#### [Work request]
Copy every line of the records that includes the word "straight".

========================================================================

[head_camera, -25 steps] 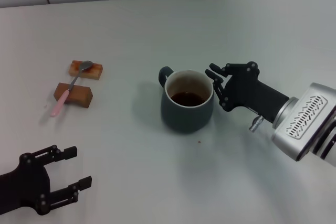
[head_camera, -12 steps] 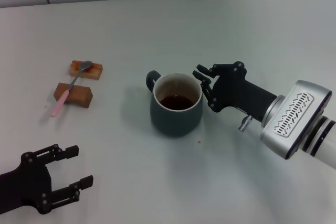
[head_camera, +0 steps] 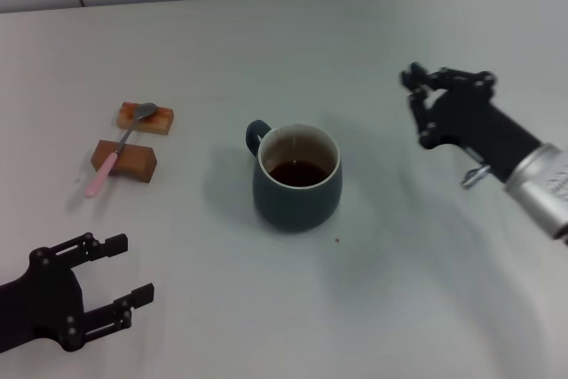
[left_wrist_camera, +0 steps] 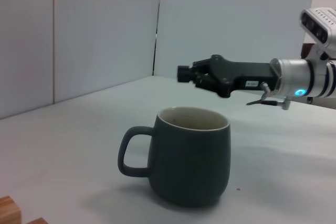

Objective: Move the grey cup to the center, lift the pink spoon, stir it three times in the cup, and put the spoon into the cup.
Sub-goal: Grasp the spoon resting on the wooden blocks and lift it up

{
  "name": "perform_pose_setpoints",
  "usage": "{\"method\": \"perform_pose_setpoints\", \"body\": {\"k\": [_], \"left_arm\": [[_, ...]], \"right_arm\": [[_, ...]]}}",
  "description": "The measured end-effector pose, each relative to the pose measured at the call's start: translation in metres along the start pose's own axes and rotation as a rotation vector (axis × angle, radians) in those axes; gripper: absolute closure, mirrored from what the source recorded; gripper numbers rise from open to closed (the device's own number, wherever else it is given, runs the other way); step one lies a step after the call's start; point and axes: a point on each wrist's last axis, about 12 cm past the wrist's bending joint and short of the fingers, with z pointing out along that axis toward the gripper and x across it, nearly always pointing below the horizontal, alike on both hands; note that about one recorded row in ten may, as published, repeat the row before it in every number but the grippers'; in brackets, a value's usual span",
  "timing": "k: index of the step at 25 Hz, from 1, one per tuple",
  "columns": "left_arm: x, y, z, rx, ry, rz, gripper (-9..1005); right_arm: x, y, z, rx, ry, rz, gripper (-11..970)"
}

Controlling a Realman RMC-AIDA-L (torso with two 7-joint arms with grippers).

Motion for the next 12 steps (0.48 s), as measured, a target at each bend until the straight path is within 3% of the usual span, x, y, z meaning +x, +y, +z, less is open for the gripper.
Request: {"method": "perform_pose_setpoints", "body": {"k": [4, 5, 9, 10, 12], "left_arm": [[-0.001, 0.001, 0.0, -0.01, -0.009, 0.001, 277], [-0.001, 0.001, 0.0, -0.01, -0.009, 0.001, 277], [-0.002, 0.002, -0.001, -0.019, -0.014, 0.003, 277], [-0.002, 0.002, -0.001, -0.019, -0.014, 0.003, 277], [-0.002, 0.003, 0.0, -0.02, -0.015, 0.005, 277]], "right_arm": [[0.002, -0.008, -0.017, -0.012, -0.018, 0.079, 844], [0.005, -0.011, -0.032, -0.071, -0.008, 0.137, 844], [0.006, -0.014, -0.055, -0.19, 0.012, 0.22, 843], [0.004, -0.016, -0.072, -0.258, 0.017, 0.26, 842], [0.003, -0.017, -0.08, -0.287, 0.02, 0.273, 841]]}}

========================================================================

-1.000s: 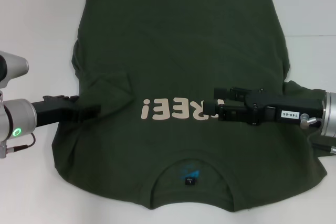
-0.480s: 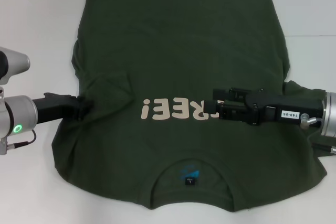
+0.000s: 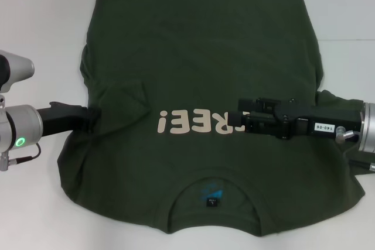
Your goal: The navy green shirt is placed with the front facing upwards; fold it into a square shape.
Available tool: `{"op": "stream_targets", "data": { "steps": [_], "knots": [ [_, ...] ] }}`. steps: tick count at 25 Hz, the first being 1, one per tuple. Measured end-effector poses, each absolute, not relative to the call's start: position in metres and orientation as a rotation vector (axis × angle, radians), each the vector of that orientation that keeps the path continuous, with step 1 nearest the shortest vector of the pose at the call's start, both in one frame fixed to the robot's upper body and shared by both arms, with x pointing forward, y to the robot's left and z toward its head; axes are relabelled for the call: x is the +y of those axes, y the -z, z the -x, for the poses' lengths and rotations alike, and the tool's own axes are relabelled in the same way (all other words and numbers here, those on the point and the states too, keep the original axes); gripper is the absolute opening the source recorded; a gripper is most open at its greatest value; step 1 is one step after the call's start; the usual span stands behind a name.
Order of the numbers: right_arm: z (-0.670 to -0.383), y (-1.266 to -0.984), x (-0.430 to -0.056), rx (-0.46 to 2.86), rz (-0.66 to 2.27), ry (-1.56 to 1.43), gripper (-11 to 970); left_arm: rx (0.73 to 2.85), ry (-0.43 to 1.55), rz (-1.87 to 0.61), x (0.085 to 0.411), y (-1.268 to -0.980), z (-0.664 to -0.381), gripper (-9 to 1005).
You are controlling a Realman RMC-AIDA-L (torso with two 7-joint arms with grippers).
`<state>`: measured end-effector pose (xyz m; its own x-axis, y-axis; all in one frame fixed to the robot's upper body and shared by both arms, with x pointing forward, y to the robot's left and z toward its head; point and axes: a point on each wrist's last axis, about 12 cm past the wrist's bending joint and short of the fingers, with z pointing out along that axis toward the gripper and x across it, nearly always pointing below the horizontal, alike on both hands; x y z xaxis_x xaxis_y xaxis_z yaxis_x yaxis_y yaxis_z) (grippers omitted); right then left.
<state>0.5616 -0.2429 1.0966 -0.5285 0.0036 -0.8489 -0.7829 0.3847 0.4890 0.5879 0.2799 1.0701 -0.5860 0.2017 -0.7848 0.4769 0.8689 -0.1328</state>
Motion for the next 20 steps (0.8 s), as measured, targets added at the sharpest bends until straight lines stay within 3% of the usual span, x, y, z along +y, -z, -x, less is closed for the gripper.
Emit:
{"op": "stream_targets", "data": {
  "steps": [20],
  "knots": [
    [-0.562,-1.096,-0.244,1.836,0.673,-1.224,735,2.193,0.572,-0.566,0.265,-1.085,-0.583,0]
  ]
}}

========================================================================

#### [Task solution]
Motion for the next 12 steps (0.48 s), as measured, a target at each bend until the straight path is within 3% of the usual span, x, y, z meaning +x, +y, +z, less is open for the gripper.
Motion for the next 20 steps (0.8 s), as measured, targets added at the sharpest bends until straight lines stay within 3% of the usual span, x, y, z along +y, -z, -x, less is closed for the gripper.

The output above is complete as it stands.